De regresso à corrida pela Palma de Ouro, em disputa pelo prémio pela sexta vez desde 2000, James Gray encara Paper Tiger como um olhar sobre a génese histórica da sacralização do capitalismo nos anos 1980. “Estive na URSS em 1984 e era uma confusão. Depois, em 1986, após Chernobyl, a União Soviética acabou por se dissolver e, nesse momento, a década de 1980 tornou-se o período em que o mercado passou a ser um deus. Até o carácter começou a ser monetizado”, disse Gray em Festival de Cannes, na conferência de imprensa do filme, antes de detalhar o universo da sua narrativa. “Nova Iorque faz parte dos EUA, mas ali sentem-se as camadas da História. O sonho americano liga-se à cidade. Não creio que seja uma ilusão. Toda a nação precisa de um objetivo colectivo para avançar”.

A trama acompanha a armadilha em que os irmãos Pearl, Gary e Irwin (Miles Teller), se envolvem após entrarem num esquema criminoso com uma célula da máfia russa. Scarlett Johansson surge como um secundário de luxo, interpretando Hester, mulher de Irwin, também confrontada com adversidades.
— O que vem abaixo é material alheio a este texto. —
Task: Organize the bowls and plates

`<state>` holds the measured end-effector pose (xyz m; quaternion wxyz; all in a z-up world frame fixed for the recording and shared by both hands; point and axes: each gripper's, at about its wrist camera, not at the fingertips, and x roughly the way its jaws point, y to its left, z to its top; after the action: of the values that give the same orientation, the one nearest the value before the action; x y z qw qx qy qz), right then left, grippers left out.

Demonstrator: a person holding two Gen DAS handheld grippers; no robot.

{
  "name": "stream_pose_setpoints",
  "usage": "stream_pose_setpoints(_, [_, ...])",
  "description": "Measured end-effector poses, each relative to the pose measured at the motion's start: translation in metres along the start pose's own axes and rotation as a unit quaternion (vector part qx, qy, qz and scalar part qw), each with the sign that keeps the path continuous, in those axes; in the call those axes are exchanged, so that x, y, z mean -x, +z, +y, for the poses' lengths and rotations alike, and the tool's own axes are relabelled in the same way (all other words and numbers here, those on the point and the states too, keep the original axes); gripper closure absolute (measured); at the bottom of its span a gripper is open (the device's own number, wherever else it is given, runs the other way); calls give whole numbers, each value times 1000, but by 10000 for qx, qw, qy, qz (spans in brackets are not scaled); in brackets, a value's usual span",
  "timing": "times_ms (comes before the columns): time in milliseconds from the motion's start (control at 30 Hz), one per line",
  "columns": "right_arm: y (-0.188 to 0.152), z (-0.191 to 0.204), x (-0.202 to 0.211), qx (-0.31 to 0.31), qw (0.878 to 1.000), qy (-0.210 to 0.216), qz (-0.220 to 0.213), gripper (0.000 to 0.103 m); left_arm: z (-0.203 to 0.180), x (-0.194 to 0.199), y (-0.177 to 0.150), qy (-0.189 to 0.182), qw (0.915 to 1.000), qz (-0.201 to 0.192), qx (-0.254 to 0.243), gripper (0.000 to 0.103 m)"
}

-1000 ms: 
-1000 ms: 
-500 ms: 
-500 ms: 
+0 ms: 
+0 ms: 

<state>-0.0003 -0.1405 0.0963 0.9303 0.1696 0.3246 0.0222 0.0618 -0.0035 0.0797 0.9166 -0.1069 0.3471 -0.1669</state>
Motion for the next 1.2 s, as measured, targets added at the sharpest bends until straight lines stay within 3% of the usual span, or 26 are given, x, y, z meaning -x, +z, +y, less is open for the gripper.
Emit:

“Tivemos apenas algumas semanas de ensaio, sem grande espaço para improvisação, mas a Scarlett e eu já tínhamos filmado juntos antes, o que facilita a interação”, disse Adam Driver em Cannes.

Reconhecido pela precisão dos seus enquadramentos, Gray afirmou-se no início dos anos 1990 ao conquistar o Leão de Prata em Veneza com Little Odessa (1994), dirigido a Tim Roth e Vanessa Redgrave.

“Um dos maiores elogios que posso receber é ouvir que o meu cinema tem coerência. Se há algo a expressar, isso vai repetir-se. Será sempre o mesmo filme, de certa forma. Não sei se amadureci como outros cineastas, porque continuo muito ligado ao que faço”, afirmou Gray, rodeado por produtores de várias nacionalidades.

Entre eles está o brasileiro Rodrigo Teixeira, da RT Features, vencedor do Óscar por Ainda Estou Aqui, que sublinha a cinefilia do realizador. “Ele pode passar quatro horas a falar de filmes, e isso transforma-se numa verdadeira aula”, disse Teixeira.

O Festival de Cannes decorre até 23 de maio.